Recorded data below:
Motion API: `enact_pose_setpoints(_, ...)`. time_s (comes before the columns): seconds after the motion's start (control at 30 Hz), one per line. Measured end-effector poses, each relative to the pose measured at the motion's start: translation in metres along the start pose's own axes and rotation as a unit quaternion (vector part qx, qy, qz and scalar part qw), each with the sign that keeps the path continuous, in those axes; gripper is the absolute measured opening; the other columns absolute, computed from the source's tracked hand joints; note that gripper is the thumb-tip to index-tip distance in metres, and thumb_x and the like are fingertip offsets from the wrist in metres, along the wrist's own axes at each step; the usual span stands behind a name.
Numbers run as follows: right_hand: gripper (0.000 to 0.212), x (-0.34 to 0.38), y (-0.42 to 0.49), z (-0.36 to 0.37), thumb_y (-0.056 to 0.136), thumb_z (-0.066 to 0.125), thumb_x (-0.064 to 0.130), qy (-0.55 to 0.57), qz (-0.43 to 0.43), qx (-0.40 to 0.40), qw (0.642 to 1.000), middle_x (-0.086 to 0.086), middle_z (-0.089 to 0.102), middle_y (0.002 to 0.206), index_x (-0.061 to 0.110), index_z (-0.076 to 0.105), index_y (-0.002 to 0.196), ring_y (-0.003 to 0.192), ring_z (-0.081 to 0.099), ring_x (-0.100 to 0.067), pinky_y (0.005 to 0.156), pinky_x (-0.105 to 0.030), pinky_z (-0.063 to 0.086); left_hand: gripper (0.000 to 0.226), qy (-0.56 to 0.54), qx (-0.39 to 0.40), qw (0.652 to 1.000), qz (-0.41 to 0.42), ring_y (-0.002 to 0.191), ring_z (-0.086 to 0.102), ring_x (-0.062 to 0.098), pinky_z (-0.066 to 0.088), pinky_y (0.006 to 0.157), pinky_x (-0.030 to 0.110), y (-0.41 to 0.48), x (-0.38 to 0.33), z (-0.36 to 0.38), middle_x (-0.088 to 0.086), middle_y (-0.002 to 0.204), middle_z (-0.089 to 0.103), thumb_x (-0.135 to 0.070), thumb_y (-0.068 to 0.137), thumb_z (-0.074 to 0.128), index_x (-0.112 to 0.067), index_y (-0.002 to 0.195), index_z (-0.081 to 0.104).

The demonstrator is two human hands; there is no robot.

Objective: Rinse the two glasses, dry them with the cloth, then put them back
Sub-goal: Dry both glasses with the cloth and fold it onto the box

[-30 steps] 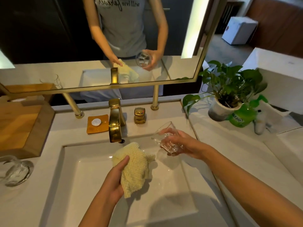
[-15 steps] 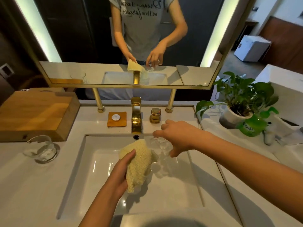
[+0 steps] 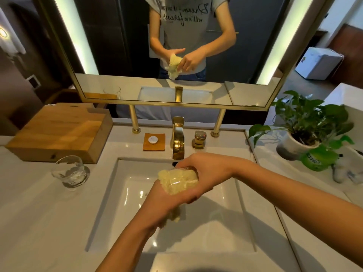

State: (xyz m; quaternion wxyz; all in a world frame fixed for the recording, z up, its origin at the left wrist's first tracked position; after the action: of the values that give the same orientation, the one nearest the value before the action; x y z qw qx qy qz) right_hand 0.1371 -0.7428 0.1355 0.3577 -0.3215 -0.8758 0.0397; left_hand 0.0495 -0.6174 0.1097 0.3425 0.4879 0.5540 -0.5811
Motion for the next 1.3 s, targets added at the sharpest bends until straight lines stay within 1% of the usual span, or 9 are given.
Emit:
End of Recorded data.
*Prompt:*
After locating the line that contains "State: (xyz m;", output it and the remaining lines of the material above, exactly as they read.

*Exercise response:*
State: (xyz m; quaternion wxyz; all in a world frame fixed for the recording, z up, its origin at the left wrist's first tracked position; after the action: of the values that give the same orientation, the one nearest the value before the action; x y z qw qx qy qz) right_hand 0.1371 -0.7428 0.1355 0.3577 -0.3215 -0.8758 0.0397; left_hand 0.0495 -0.6174 0.1097 0.3425 0.4879 0.5540 -0.5811
Motion for the next 1.3 s, targets added at the sharpest bends until straight lines stay within 1% of the usual span, or 9 are given.
Emit:

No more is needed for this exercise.